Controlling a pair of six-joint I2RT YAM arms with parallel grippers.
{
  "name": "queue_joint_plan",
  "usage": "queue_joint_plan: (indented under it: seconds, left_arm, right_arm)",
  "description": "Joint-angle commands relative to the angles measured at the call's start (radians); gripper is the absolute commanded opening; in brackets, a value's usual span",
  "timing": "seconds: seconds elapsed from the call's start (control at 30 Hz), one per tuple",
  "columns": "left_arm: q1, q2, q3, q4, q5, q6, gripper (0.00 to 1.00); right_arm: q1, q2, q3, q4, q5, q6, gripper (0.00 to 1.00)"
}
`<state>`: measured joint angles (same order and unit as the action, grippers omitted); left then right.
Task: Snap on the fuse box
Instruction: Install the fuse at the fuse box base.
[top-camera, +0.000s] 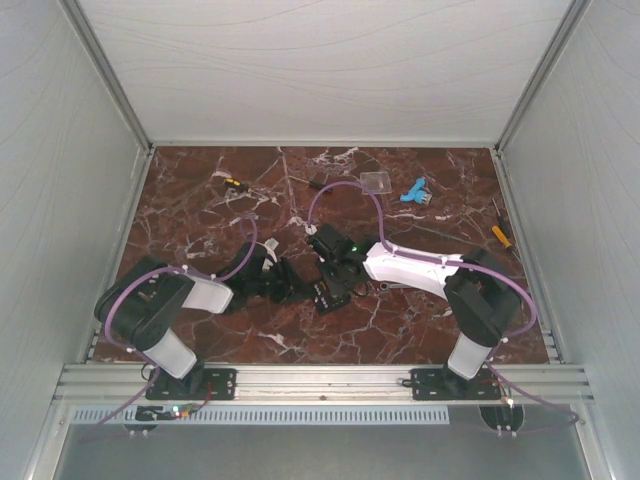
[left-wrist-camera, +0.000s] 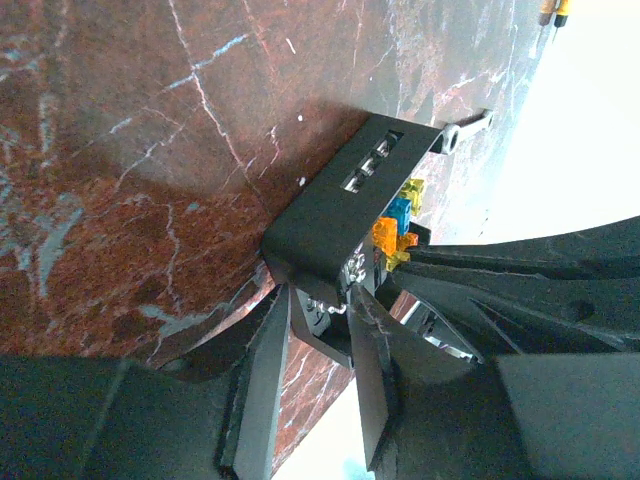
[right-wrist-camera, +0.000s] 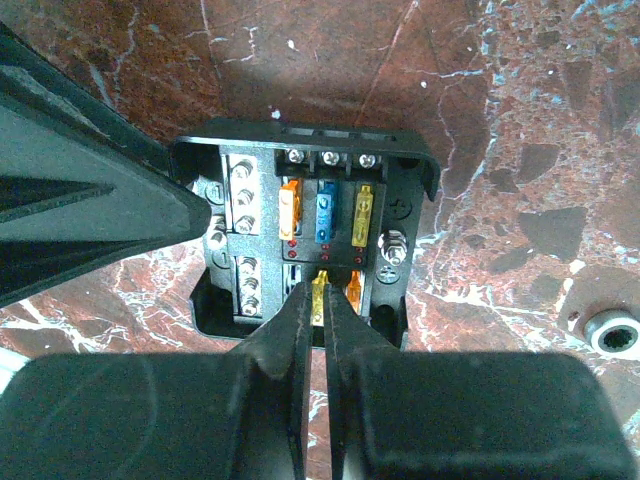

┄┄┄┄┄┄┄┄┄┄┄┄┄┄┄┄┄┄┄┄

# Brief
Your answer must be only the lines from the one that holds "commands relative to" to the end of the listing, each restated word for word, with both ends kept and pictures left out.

# Response box
  "description": "Joint-angle commands relative to the angles measured at the call's start (radians); gripper is the absolute commanded opening; in brackets, a value's usual span",
  "timing": "seconds: seconds elapsed from the call's start (control at 30 Hz), one per tuple",
  "columns": "left_arm: q1, q2, q3, q4, q5, q6, gripper (0.00 to 1.00); right_arm: q1, q2, q3, q4, q5, q6, gripper (0.00 to 1.00)"
}
`<state>`: measured joint angles (same order and unit as the action, grippers omitted); left then right.
Task: Snap on the fuse box
Instruction: Install the fuse at the fuse box base.
[top-camera, +0.000s] 
[left-wrist-camera, +0.000s] 
[right-wrist-camera, +0.000s] 

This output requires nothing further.